TASK INSTRUCTIONS: In the records below, begin at the line containing "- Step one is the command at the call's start" and end at the line containing "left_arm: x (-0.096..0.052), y"; quote every line in that span exactly, including both boundary lines, and no others.

RECORDS TO USE:
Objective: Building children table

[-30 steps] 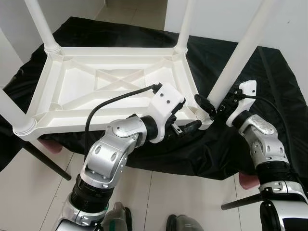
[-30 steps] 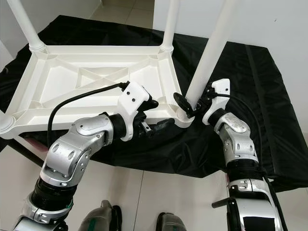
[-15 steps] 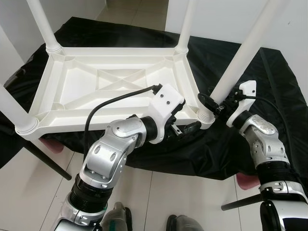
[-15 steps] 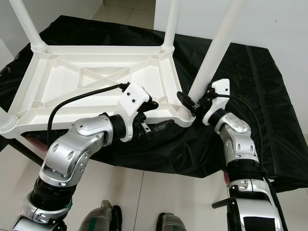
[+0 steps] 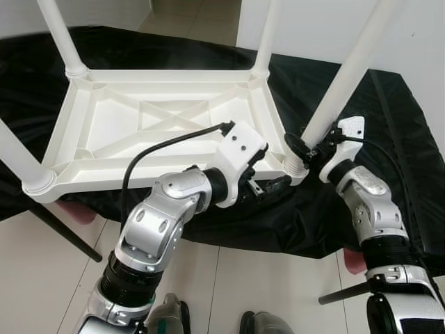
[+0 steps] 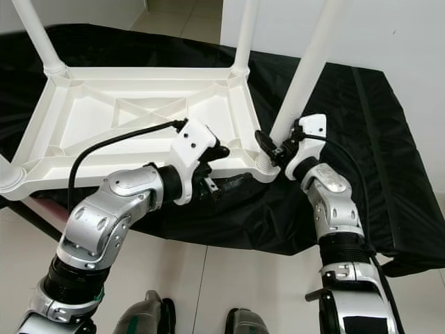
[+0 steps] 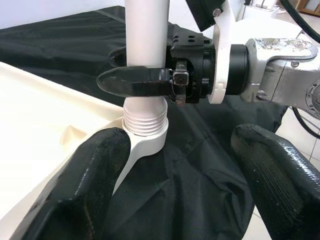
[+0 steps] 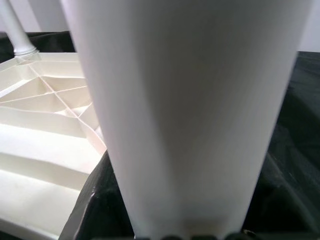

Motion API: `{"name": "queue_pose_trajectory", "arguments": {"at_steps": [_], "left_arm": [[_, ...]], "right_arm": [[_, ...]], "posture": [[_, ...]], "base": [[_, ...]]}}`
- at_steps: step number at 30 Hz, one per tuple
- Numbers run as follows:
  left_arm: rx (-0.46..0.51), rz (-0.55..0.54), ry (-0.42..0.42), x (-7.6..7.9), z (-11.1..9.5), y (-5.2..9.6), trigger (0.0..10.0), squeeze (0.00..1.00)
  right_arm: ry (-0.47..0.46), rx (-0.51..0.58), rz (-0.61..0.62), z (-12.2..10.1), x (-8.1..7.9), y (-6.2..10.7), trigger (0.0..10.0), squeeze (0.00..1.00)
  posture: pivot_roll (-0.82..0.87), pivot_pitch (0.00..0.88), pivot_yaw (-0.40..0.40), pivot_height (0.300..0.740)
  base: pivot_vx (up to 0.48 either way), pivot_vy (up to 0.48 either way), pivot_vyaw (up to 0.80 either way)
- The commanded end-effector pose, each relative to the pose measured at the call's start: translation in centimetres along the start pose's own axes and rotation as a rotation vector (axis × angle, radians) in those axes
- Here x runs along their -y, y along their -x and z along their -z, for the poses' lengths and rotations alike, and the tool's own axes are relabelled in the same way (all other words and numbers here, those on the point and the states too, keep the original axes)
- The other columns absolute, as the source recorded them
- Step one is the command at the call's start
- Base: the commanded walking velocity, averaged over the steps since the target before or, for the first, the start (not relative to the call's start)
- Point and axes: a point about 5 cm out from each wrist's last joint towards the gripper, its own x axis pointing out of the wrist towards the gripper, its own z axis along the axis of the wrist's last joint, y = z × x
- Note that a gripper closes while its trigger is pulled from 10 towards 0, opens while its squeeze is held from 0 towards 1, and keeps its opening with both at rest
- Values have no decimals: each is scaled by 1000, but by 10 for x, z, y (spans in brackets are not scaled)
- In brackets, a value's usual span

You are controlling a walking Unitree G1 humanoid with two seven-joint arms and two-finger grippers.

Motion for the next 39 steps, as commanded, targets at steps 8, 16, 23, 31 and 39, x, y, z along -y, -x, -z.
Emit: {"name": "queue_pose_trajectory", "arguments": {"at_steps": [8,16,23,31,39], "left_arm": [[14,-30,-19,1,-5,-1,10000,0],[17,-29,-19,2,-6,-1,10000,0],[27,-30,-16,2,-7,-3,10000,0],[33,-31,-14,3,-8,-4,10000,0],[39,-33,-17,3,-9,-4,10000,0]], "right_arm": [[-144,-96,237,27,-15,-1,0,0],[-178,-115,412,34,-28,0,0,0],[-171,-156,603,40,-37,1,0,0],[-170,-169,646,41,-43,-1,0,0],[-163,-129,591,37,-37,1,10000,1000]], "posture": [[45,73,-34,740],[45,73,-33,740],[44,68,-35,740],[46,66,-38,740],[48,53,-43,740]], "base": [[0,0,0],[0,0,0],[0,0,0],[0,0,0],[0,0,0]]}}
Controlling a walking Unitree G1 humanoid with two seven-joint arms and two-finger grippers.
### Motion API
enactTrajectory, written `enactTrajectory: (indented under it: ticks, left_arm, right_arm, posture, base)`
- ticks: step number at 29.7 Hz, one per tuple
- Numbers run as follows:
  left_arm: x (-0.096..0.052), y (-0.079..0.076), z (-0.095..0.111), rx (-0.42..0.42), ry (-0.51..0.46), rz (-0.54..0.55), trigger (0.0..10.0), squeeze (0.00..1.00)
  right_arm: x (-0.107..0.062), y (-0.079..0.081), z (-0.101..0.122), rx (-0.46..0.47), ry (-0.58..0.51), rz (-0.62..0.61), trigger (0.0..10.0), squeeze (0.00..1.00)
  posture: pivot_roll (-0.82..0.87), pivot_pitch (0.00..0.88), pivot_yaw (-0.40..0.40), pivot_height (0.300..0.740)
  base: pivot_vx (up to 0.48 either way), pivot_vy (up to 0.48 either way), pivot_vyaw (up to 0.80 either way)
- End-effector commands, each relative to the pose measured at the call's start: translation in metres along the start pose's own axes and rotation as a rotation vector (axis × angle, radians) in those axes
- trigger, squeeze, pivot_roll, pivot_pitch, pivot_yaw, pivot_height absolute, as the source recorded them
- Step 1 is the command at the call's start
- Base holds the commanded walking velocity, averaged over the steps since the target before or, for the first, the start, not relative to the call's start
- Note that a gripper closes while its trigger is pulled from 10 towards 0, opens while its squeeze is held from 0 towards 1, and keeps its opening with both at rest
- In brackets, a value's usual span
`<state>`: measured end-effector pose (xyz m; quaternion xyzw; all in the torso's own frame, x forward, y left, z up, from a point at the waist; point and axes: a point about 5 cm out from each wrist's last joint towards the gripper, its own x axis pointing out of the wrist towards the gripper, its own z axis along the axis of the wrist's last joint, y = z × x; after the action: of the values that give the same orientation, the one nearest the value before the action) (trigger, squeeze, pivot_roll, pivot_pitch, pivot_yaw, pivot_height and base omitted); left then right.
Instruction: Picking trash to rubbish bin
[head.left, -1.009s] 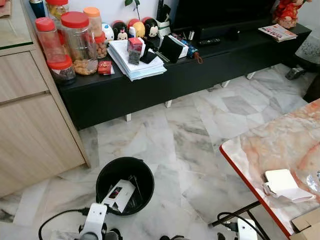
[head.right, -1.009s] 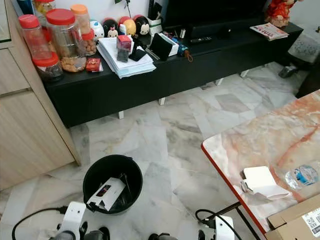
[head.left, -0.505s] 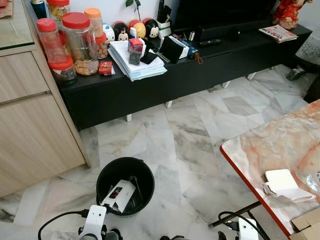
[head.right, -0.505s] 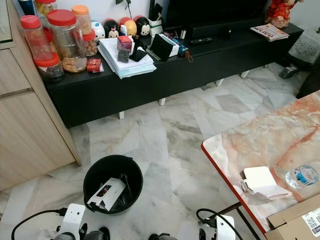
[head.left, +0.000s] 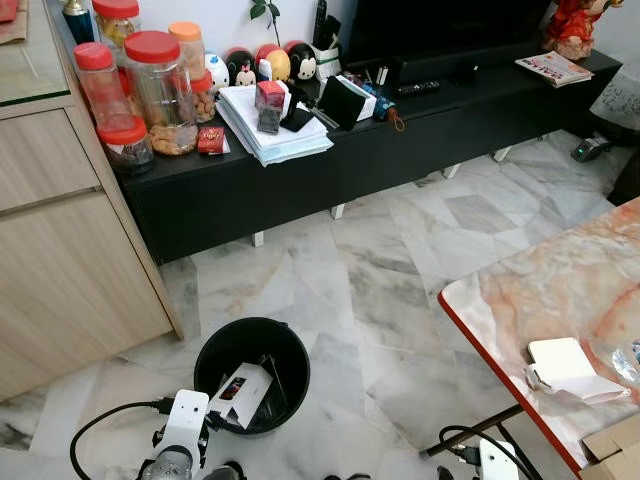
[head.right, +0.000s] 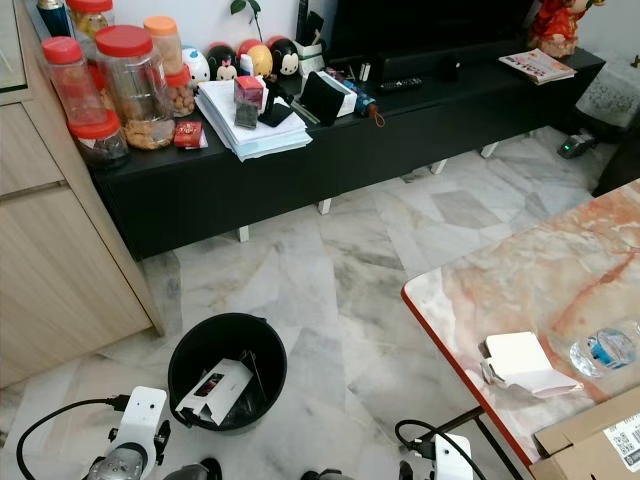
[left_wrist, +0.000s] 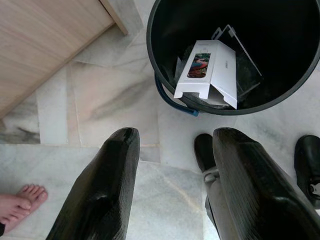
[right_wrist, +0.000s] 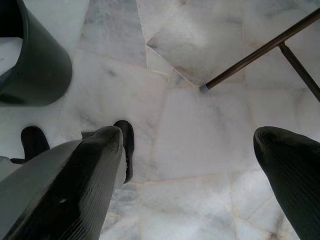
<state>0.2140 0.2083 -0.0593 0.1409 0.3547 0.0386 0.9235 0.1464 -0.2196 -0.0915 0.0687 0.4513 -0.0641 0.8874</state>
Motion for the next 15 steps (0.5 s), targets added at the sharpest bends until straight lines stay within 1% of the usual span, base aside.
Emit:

SOLVED EXERCISE:
- Step one is the command at the call's start
- Base: the commanded walking velocity, averaged over the steps since the target before or, for the first, the start (not relative to the call's start)
- Point and axes: a point about 5 cm out from each wrist's last joint towards the gripper, its own x axis pointing out of the wrist towards the gripper, its own z axis along the axis of the wrist's last joint, y = z × x
- Note that a gripper closes while its trigger is pulled from 10 towards 0, opens while its squeeze is held from 0 towards 1, and keeps its opening with both at rest
- Values have no decimals: each is scaled by 1000, but by 10 for x, z, y (spans in brackets are not scaled)
- In brackets, a value's usual span

You are controlling a walking Unitree G1 humanoid with two seven-joint arms and two-finger grippers.

Motion for the next 39 steps, as commanded, targets at steps 8, 16, 23, 31 and 39, x, y, z along -y, -x, -z.
Emit: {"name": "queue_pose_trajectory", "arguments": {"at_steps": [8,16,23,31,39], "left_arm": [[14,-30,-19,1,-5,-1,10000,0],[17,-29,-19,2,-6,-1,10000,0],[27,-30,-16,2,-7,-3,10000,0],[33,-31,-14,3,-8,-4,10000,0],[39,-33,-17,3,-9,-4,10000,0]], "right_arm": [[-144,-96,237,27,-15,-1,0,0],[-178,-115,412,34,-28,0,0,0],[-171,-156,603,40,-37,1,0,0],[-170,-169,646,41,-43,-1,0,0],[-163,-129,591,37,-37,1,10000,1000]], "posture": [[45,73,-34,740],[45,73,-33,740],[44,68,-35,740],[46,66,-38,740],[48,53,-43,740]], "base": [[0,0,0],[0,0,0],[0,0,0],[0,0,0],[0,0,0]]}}
Controlling a walking Unitree G1 humanoid with two seven-joint arms and two-finger grippers.
### Motion API
enactTrajectory, written `enactTrajectory: (indented under it: ticks, left_arm, right_arm, posture, base)`
- ticks: step number at 29.7 Hz, one per tuple
- Numbers run as follows:
  left_arm: x (-0.096..0.052), y (-0.079..0.076), z (-0.095..0.111), rx (-0.42..0.42), ry (-0.51..0.46), rz (-0.54..0.55), trigger (0.0..10.0), squeeze (0.00..1.00)

Output for the exercise is now complete.